(Stored records)
^^^^^^^^^^^^^^^^

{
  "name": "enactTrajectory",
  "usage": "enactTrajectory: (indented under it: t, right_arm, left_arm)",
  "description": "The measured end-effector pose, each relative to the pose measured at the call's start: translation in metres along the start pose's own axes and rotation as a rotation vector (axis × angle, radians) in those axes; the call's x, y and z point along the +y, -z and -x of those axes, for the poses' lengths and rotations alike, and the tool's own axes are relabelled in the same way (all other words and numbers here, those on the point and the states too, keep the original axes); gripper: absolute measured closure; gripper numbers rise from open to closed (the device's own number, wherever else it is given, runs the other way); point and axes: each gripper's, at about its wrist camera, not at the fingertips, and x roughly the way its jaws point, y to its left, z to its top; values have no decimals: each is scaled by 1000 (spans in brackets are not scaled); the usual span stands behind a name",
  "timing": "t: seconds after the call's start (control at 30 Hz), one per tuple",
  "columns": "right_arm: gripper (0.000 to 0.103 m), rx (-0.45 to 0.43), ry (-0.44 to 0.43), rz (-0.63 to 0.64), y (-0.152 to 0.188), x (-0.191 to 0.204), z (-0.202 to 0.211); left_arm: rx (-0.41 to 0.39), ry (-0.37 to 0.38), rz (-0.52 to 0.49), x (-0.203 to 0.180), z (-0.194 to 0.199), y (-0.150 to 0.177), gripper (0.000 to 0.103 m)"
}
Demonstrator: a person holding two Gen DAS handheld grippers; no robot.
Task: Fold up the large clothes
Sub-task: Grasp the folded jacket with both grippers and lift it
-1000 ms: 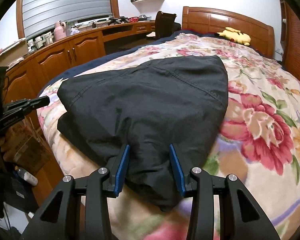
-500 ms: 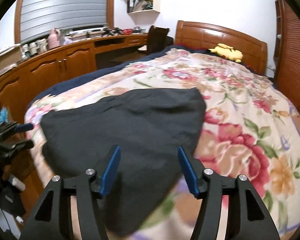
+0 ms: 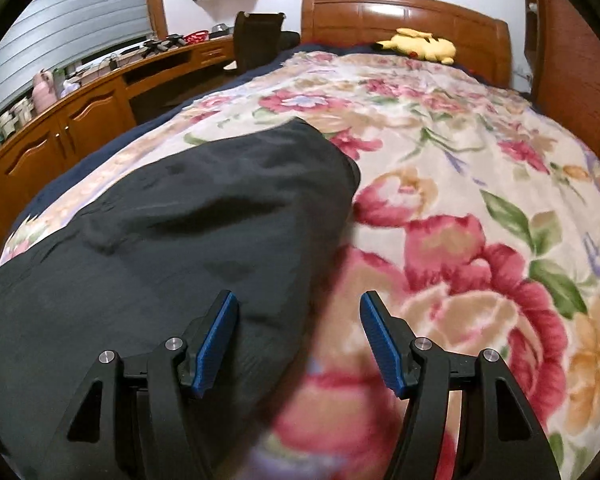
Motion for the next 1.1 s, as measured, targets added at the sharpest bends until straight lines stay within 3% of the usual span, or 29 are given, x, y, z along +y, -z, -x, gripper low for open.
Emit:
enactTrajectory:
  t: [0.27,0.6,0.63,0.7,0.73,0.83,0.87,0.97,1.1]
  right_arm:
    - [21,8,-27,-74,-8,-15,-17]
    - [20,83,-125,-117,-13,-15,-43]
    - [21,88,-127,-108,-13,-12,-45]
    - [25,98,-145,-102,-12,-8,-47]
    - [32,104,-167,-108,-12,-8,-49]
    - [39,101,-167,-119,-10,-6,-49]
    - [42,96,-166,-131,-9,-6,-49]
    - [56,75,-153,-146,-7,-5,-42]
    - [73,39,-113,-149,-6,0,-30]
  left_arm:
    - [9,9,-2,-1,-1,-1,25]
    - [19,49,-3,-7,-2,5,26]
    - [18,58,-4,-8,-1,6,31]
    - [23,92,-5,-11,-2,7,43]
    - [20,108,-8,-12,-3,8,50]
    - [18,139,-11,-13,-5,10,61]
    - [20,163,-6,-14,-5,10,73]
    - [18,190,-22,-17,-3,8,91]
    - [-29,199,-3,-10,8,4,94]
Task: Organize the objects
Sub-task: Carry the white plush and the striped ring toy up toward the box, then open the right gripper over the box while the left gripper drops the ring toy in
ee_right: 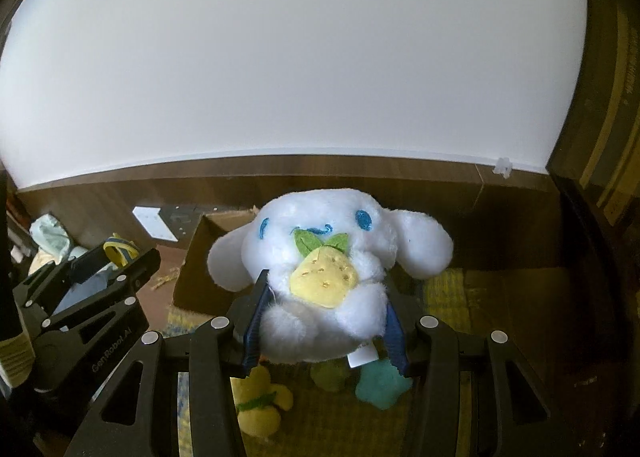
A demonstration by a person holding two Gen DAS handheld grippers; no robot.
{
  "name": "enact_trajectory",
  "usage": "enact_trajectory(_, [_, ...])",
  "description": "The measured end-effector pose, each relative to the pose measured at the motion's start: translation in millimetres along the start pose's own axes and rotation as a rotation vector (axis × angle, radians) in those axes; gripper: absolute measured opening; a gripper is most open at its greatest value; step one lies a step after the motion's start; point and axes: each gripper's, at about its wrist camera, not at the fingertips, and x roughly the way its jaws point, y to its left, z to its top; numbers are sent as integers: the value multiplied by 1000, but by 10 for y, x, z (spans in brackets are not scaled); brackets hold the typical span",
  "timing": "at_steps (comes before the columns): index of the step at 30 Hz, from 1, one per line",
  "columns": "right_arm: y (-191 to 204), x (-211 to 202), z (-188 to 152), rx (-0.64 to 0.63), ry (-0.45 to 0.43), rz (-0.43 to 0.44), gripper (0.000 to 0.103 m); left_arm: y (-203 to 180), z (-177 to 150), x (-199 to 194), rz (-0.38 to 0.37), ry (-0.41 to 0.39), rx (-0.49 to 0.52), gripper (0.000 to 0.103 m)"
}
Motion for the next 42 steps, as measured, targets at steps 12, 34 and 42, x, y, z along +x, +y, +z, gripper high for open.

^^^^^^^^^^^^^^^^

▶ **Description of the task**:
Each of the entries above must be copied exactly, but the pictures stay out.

▶ **Completed exercise**:
{
  "name": "enactTrajectory",
  "usage": "enactTrajectory: (indented under it: t, right_arm, left_arm)",
  "description": "The measured end-effector pose, each relative to the pose measured at the call's start: translation in metres along the start pose's own axes and rotation as a rotation vector (axis × angle, radians) in those axes; the call's x, y and z point along the +y, -z and -x of those axes, for the poses' lengths and rotations alike, and the tool's own axes are relabelled in the same way (all other words and numbers here, those on the point and the states too, keep the original axes); gripper: absolute measured closure; gripper numbers rise from open to closed (the device's own number, wherever else it is given, runs the other way); point and axes: each gripper's, at about its wrist camera, not at the fingertips, and x roughly the way its jaws point, y to its left, z to its top; values have no decimals: each is scaled by 1000 (spans in brackets are not scaled); the usual span stands behind a name",
  "timing": "t: seconds after the call's start (control at 30 Hz), one per tuple",
  "columns": "right_arm: gripper (0.000 to 0.103 m), rx (-0.45 to 0.43), ry (-0.44 to 0.43), rz (-0.63 to 0.64), y (-0.152 to 0.188), x (-0.191 to 0.204), z (-0.202 to 0.211); left_arm: rx (-0.41 to 0.39), ry (-0.37 to 0.38), rz (-0.52 to 0.49), x (-0.203 to 0.180), z (-0.194 to 0.199), y (-0.150 to 0.177), gripper (0.000 to 0.103 m)"
}
Demonstrator: a person holding two Gen DAS handheld grippers; no robot.
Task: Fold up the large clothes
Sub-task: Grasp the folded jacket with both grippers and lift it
-1000 ms: 
-500 ms: 
+0 ms: 
Motion for the next 1.1 s, as measured, targets added at the sharpest bends until straight lines stay within 3% of the usual span, or 29 are given, x, y, z along +y, -z, -x, gripper low for open.
Emit:
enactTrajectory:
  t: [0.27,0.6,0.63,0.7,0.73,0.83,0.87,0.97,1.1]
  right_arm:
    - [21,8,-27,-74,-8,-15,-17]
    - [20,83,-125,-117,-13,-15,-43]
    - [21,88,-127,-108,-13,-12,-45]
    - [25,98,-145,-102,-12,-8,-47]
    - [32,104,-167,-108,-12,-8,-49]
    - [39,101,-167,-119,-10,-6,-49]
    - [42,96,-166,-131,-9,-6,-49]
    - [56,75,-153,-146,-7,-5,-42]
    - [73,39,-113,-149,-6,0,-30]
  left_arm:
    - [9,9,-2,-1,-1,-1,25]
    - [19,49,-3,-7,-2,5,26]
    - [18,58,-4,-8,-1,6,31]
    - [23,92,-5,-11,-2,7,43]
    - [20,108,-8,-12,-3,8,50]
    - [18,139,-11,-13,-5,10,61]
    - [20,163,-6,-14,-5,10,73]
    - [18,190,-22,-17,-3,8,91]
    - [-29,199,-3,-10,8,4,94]
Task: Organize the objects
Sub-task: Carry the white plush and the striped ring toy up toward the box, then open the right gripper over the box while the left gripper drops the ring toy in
ee_right: 
A demonstration by a person holding two Gen DAS handheld grippers; no robot.
{
  "name": "enact_trajectory",
  "usage": "enact_trajectory(_, [_, ...])",
  "description": "The measured end-effector pose, each relative to the pose measured at the motion's start: translation in millimetres along the start pose's own axes and rotation as a rotation vector (axis × angle, radians) in those axes; gripper: absolute measured opening; a gripper is most open at its greatest value; step one lies a step after the motion's start; point and axes: each gripper's, at about its wrist camera, not at the fingertips, and x roughly the way its jaws point, y to its left, z to its top; numbers are sent as integers: the value multiplied by 1000, but by 10 for y, x, z (spans in brackets are not scaled); brackets hold the typical span",
  "timing": "at_steps (comes before the columns): index of the step at 30 Hz, from 1, one per line",
  "columns": "right_arm: y (-191 to 204), x (-211 to 202), z (-188 to 152), rx (-0.64 to 0.63), ry (-0.45 to 0.43), rz (-0.43 to 0.44), gripper (0.000 to 0.103 m); left_arm: y (-203 to 180), z (-177 to 150), x (-199 to 194), rz (-0.38 to 0.37), ry (-0.41 to 0.39), rx (-0.49 to 0.52), gripper (0.000 to 0.103 m)"
}
Motion for the next 42 steps, as measured, targets at steps 12, 34 and 42, x, y, z along +x, +y, +z, gripper high for open.

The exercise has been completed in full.